Drawing attention to the idea that maybe Windows really isn't the right choice.
>Sam once asked me if HN should have a guideline about not attacking entire classes of people (in this case Windows users). He wasn't arguing for it, just wondering, and I thought it sounded too restrictive. Yet every time I notice a comment doing it, it's such a low-value comment that I get a little keener on the idea.
Consider this - there's several kinds of cars. Most of them have four wheels and doors and can drive at highway speeds. But a substantial portion of the population drives three wheeled cars with doors on all but the driver's side that max out at 40 MPH, and they are ignorant of the fact that their cars are objectively worse. This is the state of Windows in hacker communities.
This isn't really a "class of people". It's a bunch of hackers like us that are ignorant of the fact that they're driving crappy cars, and struggle with things that most of us have no trouble with because we drive proper cars.
Comments like that don't draw attention, they draw retaliation. There's no way this ends in anything but an angry morass.

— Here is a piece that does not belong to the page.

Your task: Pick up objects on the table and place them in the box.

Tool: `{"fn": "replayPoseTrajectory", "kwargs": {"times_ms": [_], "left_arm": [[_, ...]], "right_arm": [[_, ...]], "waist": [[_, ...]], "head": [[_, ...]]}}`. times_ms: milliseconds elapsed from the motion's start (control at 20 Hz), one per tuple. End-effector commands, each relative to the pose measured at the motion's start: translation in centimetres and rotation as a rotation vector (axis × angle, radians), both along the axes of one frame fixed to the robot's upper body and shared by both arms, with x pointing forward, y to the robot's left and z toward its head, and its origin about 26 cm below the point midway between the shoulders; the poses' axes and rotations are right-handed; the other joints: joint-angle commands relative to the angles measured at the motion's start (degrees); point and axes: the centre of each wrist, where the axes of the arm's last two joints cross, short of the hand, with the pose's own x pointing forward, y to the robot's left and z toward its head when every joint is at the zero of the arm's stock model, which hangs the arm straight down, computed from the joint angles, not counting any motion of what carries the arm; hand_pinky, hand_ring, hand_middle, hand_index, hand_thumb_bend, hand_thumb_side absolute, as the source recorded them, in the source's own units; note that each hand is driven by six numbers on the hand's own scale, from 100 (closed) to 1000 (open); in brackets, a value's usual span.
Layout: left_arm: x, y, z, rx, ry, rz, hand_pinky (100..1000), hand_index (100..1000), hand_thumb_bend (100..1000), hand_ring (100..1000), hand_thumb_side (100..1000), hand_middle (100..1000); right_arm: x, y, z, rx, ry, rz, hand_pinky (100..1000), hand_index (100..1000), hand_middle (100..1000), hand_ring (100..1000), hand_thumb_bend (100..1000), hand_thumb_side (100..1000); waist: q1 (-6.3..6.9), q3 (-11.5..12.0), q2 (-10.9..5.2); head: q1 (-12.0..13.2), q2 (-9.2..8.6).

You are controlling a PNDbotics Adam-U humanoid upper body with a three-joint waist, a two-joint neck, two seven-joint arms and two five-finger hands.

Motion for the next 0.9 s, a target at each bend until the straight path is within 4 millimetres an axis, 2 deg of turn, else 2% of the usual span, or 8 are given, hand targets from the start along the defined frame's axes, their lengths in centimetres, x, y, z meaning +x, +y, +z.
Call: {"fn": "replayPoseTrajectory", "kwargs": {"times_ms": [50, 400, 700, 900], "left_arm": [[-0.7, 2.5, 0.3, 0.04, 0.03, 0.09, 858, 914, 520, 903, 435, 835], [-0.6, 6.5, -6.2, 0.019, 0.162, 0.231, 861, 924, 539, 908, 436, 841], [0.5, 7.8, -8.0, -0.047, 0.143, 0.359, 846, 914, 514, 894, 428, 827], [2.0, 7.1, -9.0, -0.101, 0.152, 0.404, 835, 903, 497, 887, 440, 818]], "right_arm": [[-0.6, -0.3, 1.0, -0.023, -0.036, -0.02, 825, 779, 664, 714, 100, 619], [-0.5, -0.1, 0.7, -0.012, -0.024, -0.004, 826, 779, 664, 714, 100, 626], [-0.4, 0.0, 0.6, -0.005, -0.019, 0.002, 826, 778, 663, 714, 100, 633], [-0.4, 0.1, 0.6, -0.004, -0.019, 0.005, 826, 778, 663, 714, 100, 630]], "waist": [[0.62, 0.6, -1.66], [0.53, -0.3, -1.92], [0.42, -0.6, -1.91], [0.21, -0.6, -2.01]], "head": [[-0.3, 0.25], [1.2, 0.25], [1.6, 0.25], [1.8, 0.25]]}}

I used to be able to copy a hard disk in an hour, these days it can take a full day. A floppy disk takes a few minutes.
This was done using robocopy on a running Windows 10 machine although not of the system drive, just a second SSD that was used for log files that was full.
I'm guessing the one thing he didn't try was using dd on the raw devices themselves, rather than the paritions. This would throw away the additional space of the larger drive, but should serve well as a last-ditch "there's no way this can fail" measure.
It has a really nice gui.
if that fails(NTFS can be an arse), dd of=/dev/source of=/dev/destination bs=8M(or m) (use the device not the partition, that way pain lies) which will bit copy all the things.
then use windows to resize the partition. (but only if gparted fails.)